Inoltre, singoli organi da trapiantare non durano in azoto liquido (a 200 gradi celsius sotto zero) più di 24 ore: ovvero al momento dello scongelamento per il trapianto, se sono trascorse più di 24 ore, cadono in putrefazione. Da notare che gli embrioni, anch'essi congelati in azoto liquido a circa -250° C (temperature dette criogeniche), non sopravvivono più di 5 anni; dopo 5 anni non hanno più possibilità di indurre una gravidanza se impiantati, e vengono distrutti. Non è chiaro come gli stessi organi dentro il corpo (non espiantati) in azoto liquido possano durare anni o secoli (anziché 24 ore).

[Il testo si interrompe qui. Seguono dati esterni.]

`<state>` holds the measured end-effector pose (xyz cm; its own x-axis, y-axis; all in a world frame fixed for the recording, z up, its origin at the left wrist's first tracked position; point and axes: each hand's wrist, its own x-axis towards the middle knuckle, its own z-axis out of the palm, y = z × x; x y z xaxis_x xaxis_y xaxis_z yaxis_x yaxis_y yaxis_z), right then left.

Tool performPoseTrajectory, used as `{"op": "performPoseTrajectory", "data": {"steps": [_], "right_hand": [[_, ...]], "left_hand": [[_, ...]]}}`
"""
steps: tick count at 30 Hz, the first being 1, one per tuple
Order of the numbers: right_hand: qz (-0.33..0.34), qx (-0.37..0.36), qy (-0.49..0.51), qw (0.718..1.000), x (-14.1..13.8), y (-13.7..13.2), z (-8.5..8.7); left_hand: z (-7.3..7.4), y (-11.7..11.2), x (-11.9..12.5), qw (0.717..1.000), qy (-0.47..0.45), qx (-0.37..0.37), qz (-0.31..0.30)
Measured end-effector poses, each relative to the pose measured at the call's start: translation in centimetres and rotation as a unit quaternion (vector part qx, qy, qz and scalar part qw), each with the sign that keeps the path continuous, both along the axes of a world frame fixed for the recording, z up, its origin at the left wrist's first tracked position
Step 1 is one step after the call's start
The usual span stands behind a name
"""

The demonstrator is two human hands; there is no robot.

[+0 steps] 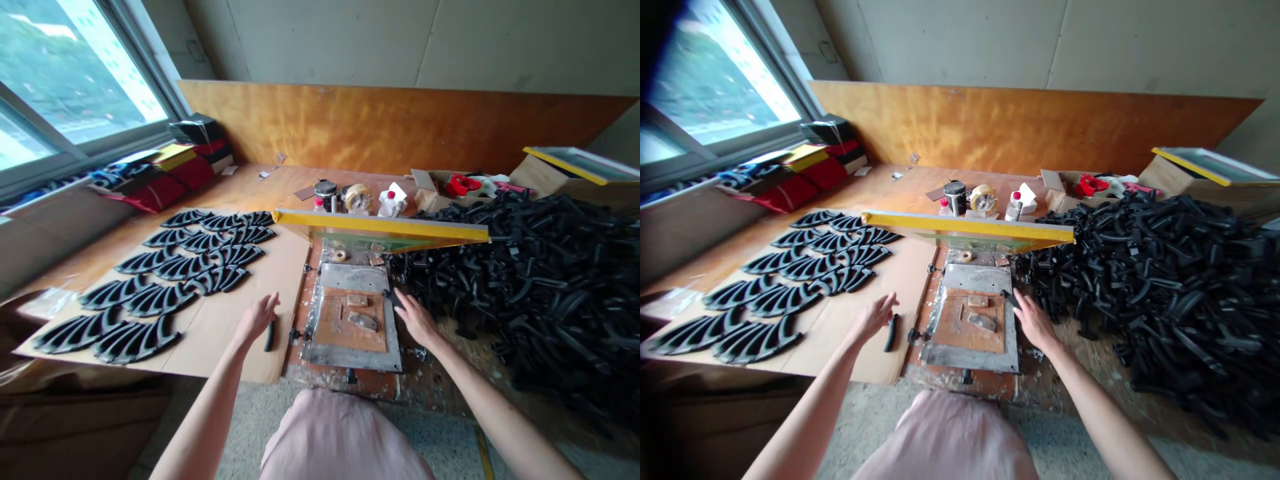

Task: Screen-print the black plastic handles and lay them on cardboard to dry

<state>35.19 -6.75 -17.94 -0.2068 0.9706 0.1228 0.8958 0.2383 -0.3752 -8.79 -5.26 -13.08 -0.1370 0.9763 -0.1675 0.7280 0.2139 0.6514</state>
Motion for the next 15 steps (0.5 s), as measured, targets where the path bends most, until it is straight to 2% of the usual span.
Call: {"op": "performPoseTrajectory", "data": {"steps": [2,3,6,8,11,15], "right_hand": [[0.106,-0.037,0.006,0.994,-4.1,0.2,1.0],[0.14,-0.057,-0.011,0.988,-5.8,0.5,1.4],[0.181,-0.105,-0.09,0.974,-8.5,1.7,2.2],[0.193,-0.114,-0.123,0.967,-8.7,2.4,2.4],[0.213,-0.102,-0.167,0.957,-8.3,2.8,2.4],[0.23,-0.078,-0.242,0.939,-8.5,2.4,1.8]], "left_hand": [[3.2,2.3,2.0,0.994,-0.098,0.039,-0.017],[4.9,3.4,3.1,0.98,-0.179,0.081,-0.024],[9.6,5.4,6.3,0.906,-0.374,0.196,-0.035],[11.6,6.0,7.9,0.871,-0.435,0.223,-0.047],[12.6,6.0,9.3,0.856,-0.466,0.214,-0.069],[12.2,5.9,9.7,0.851,-0.477,0.208,-0.073]]}}
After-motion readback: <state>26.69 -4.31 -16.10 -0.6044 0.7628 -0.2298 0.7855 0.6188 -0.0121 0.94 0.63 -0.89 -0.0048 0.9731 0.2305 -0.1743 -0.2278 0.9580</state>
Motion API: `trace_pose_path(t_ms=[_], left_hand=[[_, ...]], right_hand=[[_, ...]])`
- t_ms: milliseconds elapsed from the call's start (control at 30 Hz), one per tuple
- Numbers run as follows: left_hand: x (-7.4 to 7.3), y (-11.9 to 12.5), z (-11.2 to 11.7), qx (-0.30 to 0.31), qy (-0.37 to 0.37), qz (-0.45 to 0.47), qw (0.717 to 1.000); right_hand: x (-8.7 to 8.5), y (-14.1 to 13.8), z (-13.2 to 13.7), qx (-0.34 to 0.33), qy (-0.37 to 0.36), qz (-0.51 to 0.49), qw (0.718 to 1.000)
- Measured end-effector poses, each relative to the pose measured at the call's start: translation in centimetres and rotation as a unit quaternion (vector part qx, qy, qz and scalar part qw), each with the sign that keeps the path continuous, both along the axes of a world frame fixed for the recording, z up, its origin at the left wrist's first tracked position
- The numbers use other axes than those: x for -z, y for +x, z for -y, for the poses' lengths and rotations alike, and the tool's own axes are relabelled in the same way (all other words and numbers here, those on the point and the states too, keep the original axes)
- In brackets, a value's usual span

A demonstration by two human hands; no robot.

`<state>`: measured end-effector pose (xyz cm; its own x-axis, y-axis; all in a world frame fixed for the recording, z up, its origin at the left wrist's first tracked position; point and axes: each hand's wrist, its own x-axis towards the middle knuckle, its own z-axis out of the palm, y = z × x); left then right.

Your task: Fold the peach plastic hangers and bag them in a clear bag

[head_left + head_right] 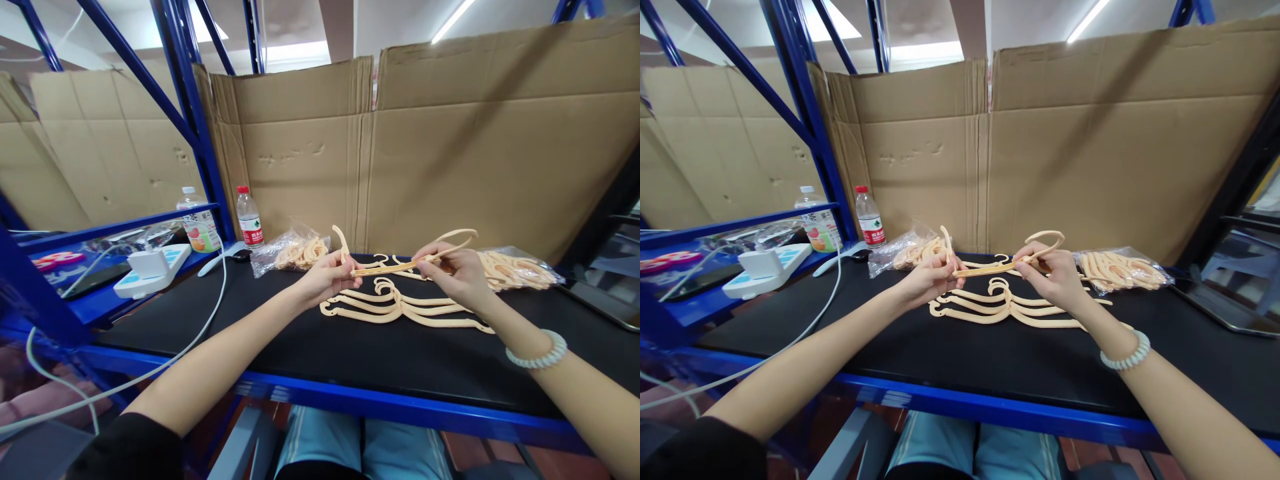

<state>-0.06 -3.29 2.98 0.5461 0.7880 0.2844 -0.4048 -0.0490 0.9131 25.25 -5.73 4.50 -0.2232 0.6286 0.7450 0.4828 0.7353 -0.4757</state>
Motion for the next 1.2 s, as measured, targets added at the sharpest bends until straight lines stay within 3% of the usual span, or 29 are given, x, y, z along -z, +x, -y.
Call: trace_pose_path(t_ms=[200, 367, 500, 900, 1200], left_hand=[[0.5, 0.3, 0.1, -0.043, 0.015, -0.004, 0.999], [1.4, 1.0, 0.2, -0.111, 0.071, -0.035, 0.991], [1.6, 1.4, 0.3, -0.165, 0.062, -0.011, 0.984], [0.1, 0.0, -0.3, -0.046, 0.031, -0.019, 0.998], [-0.3, -0.3, -0.2, -0.029, 0.049, -0.016, 0.998]], right_hand=[[0.3, -0.2, 0.0, -0.025, 0.000, -0.003, 1.000], [1.6, -0.4, -0.6, -0.062, -0.031, -0.024, 0.997], [2.1, -0.7, -1.0, -0.057, -0.044, -0.053, 0.996], [1.0, -0.7, -0.5, -0.020, 0.006, -0.013, 1.000], [1.0, -0.6, -0.1, 0.023, 0.064, 0.012, 0.998]])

L'aria è composta in prima aprossimazione dal 20% da ossigeno e al 80% di azoto. A meno di 200 atmosfere e 200 gradi sotto zero l'aria diventa liquida (analogamente azoto e ossigeno) e ha la proprietà di trasformare in vetro tutto ciò che vi viene immerso. L'azoto ha questa proprietà a seconda delle sostanze immerse. L'assenza di ossigeno impedisce reazioni chimiche di ossidazione(reazioni aerobiche) che facilitano la conservazione di reperti. La vetrificazione dei corpi ibernati ha finora vanificato le tecniche di scongelamento e ogni tentativo di riportare in vita un corpo ibernato. Non esiste al momento notizia documentata in letteratura scientifica di un corpo ibernato tornato in vita.
L'unione di azoto, di assenza di ossigeno e del freddo (i ghiacci conservano bene forme di vita e inorganiche) dovrebbe favorire la conservazione di ciò che viene ibernato. Anche la teoria termodinamica (terzo principio) afferma che è impossibile raggiungere lo zero assoluto perché ad esso corrisponde un entropia pari a zero (mentre l'entropia aumenta): si dice che l'entropia misura lo stato di disordine del sistema. Entropia nulla significa ordine, conservazione, reversibilità della trasformazione di congelamento ( con uno scongelamento che riporta l'ibernato alle condizioni che aveva un'istante prima dell'ibernazione). Lo zero assoluto non è raggiungibile per l'aumento d'entropia; il congelamento a temperature prossime allo zero assoluto come quelle dell'azoto liquido consente di minimizzare l'entropia e ad avere uno scongelamento con condizioni molto vicine a quelle del congelamento.
La realizzazione di una trasformazione reversibile come uno scongelamento simile al congelamento, ovvero che non alteri il corpo e gli anni che è ancora in grado di vivere, richiede una trasformazione quasi-statica, successione di stati infinitamente lenti, in pratica talmente lenti che il corpo non "ha memoria" (nemmeno fisicamente, non porta traccia) del periodo di ibernazione. Dovrebbero essere "infinitamente lenti" sia il congelamento sia lo scongelamento. Difficile dire quanti anni di congelamento e scongelamento richiederebbe una "trasformazione infinitamente lenta".